**Exercise details:**
Exactly as written, restate the material below from its first line through the line containing "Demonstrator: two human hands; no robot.", and stop there.
====
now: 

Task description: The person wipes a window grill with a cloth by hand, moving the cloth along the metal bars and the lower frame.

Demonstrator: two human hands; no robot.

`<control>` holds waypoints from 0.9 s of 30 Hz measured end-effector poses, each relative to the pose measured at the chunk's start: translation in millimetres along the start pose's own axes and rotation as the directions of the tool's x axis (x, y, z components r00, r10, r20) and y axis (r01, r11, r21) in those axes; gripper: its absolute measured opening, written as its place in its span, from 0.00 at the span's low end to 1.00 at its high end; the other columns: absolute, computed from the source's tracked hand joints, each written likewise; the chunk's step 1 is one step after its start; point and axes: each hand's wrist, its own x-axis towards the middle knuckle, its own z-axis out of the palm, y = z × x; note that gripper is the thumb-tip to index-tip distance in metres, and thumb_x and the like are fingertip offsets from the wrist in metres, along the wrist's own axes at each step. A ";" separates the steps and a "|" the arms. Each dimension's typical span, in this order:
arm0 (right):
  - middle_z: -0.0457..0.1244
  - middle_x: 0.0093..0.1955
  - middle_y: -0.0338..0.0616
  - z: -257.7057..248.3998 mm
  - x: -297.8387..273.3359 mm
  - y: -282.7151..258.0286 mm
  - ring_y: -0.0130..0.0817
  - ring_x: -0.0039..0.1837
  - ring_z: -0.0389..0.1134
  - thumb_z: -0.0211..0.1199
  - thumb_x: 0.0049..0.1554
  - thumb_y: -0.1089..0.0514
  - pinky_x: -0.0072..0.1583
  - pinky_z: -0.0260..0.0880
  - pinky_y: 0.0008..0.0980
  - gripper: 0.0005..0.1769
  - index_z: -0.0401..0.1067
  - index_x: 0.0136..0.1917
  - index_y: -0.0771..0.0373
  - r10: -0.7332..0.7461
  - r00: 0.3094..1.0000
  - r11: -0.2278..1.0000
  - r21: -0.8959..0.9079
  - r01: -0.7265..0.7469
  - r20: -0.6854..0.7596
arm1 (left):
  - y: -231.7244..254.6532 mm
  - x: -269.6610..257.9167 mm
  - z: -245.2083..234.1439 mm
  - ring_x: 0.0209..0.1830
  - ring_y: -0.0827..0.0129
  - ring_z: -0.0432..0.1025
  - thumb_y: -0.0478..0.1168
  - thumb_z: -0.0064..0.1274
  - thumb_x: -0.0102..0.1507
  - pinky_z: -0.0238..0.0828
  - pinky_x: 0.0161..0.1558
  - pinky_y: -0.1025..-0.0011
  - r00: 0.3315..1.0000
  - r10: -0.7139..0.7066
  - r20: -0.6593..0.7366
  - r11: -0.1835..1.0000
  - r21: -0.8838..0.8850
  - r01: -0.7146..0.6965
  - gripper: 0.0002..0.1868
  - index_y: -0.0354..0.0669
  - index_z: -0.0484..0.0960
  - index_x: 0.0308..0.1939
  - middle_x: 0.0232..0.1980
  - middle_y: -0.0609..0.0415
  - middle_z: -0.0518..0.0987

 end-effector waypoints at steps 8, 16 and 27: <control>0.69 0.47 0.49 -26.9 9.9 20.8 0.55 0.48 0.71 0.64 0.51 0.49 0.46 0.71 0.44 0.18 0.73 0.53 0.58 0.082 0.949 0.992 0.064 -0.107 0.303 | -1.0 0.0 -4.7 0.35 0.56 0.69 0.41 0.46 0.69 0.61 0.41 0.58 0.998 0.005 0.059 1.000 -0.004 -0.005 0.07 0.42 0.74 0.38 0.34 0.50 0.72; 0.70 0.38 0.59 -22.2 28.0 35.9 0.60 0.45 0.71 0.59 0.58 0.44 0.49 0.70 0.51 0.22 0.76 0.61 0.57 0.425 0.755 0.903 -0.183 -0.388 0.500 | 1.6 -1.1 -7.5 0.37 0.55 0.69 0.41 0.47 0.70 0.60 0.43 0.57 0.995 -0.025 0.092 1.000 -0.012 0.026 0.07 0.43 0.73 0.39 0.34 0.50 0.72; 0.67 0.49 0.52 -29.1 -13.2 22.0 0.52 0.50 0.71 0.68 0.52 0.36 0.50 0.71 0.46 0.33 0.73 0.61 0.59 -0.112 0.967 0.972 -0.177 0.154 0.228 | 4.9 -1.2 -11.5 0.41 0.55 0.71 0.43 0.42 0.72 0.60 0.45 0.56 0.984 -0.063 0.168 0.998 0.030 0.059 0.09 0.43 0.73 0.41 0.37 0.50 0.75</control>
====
**Response:**
now: 

Task description: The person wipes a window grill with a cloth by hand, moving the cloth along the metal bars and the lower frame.

Demonstrator: two human hands; no robot.

The generated output is now complete.